Your task:
For every line in the records below that holds "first", make a copy.

┏━━

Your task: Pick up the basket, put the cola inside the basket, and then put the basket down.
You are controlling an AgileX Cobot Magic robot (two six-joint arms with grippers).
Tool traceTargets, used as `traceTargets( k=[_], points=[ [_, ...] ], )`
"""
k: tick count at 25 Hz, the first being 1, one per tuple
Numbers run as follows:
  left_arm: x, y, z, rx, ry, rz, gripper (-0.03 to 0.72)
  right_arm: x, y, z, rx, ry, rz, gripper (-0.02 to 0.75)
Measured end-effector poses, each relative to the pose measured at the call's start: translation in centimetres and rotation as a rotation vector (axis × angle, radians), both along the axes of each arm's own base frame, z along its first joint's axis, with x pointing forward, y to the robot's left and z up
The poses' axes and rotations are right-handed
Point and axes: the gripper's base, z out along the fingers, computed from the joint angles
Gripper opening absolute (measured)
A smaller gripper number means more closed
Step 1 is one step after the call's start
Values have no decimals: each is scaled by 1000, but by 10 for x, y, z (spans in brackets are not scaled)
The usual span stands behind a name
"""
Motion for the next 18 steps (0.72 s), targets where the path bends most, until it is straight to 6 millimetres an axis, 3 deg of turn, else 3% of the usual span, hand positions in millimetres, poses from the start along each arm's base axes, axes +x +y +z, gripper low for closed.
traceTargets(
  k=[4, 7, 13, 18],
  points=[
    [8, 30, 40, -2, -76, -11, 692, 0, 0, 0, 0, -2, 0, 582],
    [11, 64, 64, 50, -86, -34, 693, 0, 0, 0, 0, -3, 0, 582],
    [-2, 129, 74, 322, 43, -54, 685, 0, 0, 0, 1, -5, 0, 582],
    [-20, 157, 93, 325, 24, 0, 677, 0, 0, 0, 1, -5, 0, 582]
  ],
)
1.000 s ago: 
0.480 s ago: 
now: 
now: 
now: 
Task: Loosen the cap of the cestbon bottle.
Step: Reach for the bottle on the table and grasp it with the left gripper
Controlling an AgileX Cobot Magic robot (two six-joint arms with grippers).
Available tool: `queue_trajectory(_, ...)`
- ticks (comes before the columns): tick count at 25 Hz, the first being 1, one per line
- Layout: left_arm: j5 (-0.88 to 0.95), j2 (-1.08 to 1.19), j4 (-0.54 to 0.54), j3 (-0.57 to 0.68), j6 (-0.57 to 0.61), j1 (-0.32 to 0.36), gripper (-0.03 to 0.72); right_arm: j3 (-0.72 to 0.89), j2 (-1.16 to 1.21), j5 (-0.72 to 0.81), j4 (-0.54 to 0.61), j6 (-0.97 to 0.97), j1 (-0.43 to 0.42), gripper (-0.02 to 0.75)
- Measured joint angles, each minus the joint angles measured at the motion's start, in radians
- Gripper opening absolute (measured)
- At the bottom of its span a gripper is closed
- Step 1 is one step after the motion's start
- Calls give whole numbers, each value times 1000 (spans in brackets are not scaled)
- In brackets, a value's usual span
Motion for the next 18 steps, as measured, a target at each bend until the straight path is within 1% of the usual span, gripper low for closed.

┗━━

Reply:
k: tick count at 25 Hz, the first being 1, one per tuple
Measured end-effector poses, each relative to the pose measured at the call's start: translation in centimetres and rotation as a rotation vector (axis × angle, radians), both along the axes of each arm's own base frame, z along its first joint's axis, with x pointing forward, y to the robot's left and z up
- ticks (comes before the columns): tick count at 25 Hz, the first being 1, one per line

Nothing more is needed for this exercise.